La Société Civile garante de morale politique...



L'ouverture du monde politique à la société civile moralisera la vie publique
En focalisant le débat sur la moralisation, sur la publication du patrimoine des élus, on ne résout pas le problème et on se détourne des vrais sujets. La publication du patrimoine des élus - à laquelle, en ce qui me concerne, je me suis astreinte depuis 2002, ainsi qu'à la publication de l'utilisation des fonds publics que je touche du Parlement européen depuis 2009 - n'est qu'une petite partie du sujet. En réalité, la vraie question est celle du contrôle des déclarations, de l'évolution du patrimoine pendant la période de détention du mandat et, après, de l'évolution du patrimoine des proches.
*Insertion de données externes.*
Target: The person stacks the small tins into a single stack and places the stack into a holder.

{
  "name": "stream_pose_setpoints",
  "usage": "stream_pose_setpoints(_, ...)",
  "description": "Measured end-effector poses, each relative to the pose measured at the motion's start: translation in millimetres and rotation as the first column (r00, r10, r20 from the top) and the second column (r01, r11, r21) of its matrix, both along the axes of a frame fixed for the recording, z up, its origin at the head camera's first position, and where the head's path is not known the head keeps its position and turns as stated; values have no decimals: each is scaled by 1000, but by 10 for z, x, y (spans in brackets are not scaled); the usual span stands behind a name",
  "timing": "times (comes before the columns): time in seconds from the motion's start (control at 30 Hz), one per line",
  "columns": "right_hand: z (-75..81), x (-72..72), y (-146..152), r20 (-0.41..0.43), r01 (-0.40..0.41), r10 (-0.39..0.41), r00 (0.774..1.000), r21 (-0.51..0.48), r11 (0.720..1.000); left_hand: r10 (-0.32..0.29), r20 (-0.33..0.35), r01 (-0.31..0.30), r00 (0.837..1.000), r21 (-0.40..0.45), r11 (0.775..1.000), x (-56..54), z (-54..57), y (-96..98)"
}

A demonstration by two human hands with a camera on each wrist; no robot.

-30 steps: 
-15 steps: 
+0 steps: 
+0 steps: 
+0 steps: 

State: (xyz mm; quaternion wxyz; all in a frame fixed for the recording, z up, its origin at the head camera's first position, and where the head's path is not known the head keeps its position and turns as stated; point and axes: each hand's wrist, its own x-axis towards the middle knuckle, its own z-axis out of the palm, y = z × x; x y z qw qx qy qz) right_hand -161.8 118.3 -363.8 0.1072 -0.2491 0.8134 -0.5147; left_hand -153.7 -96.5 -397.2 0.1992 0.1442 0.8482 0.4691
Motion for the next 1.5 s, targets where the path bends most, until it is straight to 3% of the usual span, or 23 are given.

En revanche, se focaliser uniquement sur le caractère public avec l'espèce de strip-tease auquel se livrent certains - qui pendant des années ont refusé de faire spontanément cette démarche - a quelque chose d'absurde et de malsain. Un politique âgé qui a hérité ou qui est venu à la politique après une vie d'activité dispose donc d'un patrimoine, et n'est pas a priori moins honnête qu'un jeune fonctionnaire qui entre en politique.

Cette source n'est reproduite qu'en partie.